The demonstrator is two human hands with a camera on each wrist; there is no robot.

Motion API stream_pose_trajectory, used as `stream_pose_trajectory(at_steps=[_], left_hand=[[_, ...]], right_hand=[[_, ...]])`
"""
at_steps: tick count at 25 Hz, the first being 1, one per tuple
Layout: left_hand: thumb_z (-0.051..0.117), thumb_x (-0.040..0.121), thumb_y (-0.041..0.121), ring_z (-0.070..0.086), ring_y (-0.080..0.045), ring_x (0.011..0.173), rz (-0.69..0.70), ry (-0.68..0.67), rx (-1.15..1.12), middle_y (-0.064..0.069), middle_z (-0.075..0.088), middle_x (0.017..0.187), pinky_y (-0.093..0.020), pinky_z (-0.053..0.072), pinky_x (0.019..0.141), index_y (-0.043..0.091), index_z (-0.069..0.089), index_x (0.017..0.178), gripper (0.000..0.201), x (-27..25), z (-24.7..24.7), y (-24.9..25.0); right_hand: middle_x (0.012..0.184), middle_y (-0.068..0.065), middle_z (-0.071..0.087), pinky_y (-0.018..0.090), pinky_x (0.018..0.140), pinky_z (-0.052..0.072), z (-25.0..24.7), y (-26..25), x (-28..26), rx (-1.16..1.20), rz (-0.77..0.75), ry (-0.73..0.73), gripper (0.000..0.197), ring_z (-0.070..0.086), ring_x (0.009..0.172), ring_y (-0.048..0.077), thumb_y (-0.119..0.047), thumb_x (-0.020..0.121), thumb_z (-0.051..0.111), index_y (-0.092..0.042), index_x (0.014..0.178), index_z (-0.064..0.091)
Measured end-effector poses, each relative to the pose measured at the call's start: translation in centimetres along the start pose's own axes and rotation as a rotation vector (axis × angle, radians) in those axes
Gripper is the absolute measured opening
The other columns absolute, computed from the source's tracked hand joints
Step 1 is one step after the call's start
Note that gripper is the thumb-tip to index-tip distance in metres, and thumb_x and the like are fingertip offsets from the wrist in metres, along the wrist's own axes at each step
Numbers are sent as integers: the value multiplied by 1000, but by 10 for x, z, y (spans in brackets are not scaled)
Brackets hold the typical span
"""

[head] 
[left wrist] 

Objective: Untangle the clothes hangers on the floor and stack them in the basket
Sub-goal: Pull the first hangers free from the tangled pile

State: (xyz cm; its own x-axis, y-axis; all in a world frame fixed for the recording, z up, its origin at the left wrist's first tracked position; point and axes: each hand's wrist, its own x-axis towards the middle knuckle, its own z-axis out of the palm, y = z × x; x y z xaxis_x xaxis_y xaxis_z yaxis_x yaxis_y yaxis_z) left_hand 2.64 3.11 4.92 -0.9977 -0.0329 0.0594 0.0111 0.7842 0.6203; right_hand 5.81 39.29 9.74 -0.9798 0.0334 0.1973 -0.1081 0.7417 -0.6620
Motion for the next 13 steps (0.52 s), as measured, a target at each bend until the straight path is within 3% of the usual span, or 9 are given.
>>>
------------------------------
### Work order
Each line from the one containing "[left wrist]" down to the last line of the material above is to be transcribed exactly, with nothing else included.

### Reply to the exercise
[left wrist] 

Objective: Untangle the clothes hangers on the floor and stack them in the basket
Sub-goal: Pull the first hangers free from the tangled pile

State: (xyz cm; its own x-axis, y-axis; all in a world frame fixed for the recording, z up, its origin at the left wrist's first tracked position; point and axes: each hand's wrist, its own x-axis towards the middle knuckle, its own z-axis out of the palm, y = z × x; x y z xaxis_x xaxis_y xaxis_z yaxis_x yaxis_y yaxis_z) left_hand 2.64 3.11 4.92 -0.9977 -0.0329 0.0594 0.0111 0.7842 0.6203; right_hand 5.81 39.29 9.74 -0.9798 0.0334 0.1973 -0.1081 0.7417 -0.6620
Motion for the next 13 steps (0.52 s), as measured, a target at each bend until the straight path is within 3% of the usual span, or 9 are given.
>>>

The required output has now been supplied.